**Dataset content**
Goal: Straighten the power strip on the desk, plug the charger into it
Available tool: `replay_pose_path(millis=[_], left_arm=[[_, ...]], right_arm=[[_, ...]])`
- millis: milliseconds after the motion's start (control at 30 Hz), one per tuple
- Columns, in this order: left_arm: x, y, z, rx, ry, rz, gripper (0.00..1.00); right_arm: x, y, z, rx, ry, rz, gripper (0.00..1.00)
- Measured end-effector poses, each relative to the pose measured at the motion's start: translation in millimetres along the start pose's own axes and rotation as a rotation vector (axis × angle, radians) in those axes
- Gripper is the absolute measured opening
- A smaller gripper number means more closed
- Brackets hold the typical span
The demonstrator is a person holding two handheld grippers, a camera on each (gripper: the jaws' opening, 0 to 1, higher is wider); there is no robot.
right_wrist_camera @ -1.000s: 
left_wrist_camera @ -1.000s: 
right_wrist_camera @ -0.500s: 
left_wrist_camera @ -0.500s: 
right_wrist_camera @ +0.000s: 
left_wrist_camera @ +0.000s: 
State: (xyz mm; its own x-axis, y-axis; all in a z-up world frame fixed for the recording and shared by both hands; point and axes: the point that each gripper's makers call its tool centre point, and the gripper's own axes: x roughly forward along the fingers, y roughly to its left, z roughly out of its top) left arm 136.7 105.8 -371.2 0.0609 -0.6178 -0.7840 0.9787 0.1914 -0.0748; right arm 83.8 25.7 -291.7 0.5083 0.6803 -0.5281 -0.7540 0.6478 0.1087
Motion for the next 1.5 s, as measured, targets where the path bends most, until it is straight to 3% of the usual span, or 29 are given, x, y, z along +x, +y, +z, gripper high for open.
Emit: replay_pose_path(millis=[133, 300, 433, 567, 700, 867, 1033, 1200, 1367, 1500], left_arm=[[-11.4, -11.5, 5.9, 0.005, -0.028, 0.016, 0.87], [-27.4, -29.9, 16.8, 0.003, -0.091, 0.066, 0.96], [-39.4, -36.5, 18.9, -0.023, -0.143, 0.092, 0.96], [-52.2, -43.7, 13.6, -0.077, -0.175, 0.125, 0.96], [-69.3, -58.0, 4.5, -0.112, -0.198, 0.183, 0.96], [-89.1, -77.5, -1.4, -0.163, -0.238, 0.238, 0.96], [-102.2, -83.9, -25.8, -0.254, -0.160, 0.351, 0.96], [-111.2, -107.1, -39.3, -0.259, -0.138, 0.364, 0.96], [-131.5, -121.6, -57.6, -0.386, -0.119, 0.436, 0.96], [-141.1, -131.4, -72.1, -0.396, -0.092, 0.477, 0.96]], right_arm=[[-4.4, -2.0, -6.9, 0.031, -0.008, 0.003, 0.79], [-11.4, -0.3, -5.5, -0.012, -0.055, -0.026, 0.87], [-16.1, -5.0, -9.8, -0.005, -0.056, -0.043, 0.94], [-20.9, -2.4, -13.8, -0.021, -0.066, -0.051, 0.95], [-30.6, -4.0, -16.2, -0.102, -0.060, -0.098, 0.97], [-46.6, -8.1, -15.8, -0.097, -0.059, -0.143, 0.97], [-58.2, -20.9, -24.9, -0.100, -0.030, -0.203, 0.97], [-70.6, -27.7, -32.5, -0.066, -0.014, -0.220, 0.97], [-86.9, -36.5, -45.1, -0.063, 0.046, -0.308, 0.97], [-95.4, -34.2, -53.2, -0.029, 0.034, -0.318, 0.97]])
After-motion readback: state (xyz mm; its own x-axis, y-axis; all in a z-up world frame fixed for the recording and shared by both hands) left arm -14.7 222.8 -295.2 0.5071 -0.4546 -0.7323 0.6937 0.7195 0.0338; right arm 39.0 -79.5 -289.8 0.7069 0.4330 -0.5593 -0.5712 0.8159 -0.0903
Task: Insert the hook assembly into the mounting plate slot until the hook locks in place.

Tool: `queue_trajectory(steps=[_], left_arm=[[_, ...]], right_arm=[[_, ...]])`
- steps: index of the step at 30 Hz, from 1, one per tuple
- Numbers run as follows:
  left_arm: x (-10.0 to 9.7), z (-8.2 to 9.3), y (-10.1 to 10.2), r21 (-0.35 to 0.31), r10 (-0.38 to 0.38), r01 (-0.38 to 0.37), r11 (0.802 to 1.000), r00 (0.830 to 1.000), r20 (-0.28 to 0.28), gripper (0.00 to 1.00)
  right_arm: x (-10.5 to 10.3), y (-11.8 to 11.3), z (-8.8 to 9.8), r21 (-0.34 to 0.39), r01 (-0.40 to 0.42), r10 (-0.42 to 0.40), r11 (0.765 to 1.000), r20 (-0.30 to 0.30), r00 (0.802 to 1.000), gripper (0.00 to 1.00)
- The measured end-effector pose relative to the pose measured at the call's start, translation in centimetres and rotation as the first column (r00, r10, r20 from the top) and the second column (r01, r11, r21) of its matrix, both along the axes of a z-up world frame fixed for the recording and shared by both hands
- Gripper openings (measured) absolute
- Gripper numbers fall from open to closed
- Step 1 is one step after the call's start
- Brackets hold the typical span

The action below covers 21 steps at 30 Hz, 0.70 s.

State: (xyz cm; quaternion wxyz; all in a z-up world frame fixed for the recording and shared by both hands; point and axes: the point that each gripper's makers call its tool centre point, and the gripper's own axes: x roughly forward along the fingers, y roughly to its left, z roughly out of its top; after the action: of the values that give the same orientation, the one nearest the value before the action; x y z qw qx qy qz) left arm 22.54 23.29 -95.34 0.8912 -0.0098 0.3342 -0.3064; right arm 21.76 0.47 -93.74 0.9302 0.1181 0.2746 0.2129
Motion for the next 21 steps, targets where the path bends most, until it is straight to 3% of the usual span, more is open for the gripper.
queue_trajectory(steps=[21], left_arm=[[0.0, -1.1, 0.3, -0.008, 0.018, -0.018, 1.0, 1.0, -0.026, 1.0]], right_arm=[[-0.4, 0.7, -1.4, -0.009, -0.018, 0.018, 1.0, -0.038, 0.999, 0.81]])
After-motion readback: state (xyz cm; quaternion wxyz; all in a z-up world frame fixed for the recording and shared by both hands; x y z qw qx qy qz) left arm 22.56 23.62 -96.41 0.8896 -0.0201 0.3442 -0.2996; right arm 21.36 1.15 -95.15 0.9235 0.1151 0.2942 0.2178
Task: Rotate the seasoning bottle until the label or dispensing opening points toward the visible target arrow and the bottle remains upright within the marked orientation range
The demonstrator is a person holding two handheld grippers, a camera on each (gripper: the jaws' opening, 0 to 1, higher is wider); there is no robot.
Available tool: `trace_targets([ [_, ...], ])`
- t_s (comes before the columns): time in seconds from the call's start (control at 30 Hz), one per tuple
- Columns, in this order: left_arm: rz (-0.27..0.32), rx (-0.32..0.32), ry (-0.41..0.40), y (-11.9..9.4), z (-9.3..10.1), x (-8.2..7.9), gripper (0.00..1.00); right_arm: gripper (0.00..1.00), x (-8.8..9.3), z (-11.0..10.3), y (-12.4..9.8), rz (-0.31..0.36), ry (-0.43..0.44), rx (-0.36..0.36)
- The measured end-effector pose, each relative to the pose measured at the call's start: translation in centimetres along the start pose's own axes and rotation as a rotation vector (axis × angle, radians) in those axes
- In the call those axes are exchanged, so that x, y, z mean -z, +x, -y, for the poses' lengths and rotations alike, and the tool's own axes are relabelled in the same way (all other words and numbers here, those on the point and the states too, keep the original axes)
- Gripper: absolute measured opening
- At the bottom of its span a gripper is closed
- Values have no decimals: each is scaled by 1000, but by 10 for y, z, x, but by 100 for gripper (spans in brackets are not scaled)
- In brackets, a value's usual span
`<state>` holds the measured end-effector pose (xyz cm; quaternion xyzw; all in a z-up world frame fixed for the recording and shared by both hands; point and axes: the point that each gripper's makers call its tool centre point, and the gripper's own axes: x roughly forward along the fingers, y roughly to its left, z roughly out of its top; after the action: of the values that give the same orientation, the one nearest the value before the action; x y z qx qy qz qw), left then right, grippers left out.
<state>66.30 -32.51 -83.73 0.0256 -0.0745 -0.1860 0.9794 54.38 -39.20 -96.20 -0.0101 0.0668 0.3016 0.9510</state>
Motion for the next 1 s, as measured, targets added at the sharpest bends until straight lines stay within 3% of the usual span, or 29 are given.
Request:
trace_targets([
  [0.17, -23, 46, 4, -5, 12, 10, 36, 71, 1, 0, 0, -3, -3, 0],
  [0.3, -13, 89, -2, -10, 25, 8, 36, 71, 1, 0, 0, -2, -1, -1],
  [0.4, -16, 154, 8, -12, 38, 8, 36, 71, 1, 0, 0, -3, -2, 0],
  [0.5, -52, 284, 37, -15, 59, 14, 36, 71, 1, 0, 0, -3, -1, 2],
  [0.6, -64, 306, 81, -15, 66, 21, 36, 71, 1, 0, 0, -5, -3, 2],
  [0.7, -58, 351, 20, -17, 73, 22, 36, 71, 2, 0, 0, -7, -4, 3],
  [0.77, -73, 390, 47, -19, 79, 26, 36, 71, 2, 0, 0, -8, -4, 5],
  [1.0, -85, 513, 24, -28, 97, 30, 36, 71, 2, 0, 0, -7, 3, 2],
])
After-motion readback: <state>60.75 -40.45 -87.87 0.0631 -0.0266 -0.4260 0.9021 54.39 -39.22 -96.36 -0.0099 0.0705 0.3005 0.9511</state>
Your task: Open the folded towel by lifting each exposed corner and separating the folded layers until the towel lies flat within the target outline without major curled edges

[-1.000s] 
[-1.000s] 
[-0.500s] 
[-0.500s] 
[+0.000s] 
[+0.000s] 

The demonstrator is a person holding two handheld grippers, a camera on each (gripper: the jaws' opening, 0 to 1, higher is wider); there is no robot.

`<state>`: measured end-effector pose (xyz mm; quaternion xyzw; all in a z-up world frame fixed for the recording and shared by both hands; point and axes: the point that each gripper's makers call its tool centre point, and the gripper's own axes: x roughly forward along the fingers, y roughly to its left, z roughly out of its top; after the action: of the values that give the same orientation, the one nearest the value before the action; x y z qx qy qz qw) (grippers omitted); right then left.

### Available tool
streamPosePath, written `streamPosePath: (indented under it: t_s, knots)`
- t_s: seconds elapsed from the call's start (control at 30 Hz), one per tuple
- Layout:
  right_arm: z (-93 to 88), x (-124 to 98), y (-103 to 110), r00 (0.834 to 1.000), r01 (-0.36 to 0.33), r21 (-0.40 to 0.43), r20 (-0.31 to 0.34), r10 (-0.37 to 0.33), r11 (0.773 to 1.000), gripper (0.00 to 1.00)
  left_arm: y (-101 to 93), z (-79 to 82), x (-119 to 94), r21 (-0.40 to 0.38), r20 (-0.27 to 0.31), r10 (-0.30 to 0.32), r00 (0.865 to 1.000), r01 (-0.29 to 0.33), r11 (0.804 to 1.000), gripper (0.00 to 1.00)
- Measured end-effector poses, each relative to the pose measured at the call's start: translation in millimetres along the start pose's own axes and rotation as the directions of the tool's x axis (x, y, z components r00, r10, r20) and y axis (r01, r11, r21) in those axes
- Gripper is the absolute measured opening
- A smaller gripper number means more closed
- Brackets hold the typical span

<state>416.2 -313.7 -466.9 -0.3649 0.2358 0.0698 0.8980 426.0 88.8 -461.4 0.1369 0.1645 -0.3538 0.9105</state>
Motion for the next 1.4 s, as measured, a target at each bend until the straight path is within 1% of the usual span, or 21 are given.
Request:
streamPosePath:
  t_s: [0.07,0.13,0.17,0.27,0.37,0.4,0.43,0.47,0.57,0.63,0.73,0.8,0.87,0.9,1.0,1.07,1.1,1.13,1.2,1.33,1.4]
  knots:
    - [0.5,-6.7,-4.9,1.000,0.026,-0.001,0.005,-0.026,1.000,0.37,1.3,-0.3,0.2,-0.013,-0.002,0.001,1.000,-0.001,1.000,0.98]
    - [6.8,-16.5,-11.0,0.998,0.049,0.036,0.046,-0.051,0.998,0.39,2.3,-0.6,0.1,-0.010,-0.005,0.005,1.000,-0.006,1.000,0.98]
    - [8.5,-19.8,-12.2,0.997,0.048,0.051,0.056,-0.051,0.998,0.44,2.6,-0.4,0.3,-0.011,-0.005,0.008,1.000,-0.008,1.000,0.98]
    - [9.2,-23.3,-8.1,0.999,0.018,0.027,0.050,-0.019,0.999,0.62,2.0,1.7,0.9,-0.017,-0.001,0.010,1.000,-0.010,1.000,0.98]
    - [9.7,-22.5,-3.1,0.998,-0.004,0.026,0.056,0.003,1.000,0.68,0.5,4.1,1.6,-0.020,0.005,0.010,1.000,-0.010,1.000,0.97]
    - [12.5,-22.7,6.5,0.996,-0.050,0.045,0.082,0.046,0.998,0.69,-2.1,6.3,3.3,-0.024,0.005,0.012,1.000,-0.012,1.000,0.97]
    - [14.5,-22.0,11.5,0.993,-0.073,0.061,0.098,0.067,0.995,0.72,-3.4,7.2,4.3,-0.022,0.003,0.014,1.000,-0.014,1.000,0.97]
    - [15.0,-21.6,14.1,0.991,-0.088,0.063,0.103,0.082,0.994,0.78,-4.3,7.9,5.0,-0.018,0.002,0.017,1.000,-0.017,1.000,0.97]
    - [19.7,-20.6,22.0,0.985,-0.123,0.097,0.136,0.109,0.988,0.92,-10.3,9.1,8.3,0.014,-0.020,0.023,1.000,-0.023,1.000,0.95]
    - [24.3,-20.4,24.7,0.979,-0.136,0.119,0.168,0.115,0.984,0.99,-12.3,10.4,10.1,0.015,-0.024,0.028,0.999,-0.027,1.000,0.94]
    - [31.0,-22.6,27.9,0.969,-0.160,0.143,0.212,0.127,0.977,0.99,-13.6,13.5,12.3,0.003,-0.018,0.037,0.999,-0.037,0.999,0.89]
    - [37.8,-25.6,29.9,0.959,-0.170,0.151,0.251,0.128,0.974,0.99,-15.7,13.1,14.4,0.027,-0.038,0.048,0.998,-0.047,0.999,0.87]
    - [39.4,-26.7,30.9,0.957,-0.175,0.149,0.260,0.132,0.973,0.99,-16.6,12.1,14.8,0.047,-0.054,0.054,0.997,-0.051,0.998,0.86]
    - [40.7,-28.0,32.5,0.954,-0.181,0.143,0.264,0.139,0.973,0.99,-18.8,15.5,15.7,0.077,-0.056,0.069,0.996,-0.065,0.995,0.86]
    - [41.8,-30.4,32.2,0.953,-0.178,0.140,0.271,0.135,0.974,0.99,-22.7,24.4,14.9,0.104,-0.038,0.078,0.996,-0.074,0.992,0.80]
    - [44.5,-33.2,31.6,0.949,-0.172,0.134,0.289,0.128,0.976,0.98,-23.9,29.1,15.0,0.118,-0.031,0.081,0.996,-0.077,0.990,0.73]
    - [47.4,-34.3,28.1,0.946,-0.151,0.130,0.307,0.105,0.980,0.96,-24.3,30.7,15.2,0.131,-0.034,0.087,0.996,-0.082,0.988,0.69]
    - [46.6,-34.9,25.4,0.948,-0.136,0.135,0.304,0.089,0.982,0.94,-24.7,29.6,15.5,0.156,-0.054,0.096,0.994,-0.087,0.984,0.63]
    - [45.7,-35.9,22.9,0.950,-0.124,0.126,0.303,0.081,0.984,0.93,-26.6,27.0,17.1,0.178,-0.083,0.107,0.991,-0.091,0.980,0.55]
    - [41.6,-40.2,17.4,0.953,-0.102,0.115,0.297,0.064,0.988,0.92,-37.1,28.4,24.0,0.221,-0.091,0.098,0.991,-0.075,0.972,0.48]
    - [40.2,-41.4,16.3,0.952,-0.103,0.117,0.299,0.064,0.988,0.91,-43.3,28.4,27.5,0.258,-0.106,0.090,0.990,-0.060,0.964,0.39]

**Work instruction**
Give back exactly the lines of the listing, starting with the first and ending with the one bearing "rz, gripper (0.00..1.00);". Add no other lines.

**Written response**
Goal: Straighten the power strip on the desk, plug the charger into it
Available tool: `replay_pose_path(millis=[_], left_arm=[[_, ...]], right_arm=[[_, ...]])`
- millis: milliseconds after the motion's start (control at 30 Hz), one per tuple
- Columns, in this order: left_arm: x, y, z, rx, ry, rz, gripper (0.00..1.00); right_arm: x, y, z, rx, ry, rz, gripper (0.00..1.00)

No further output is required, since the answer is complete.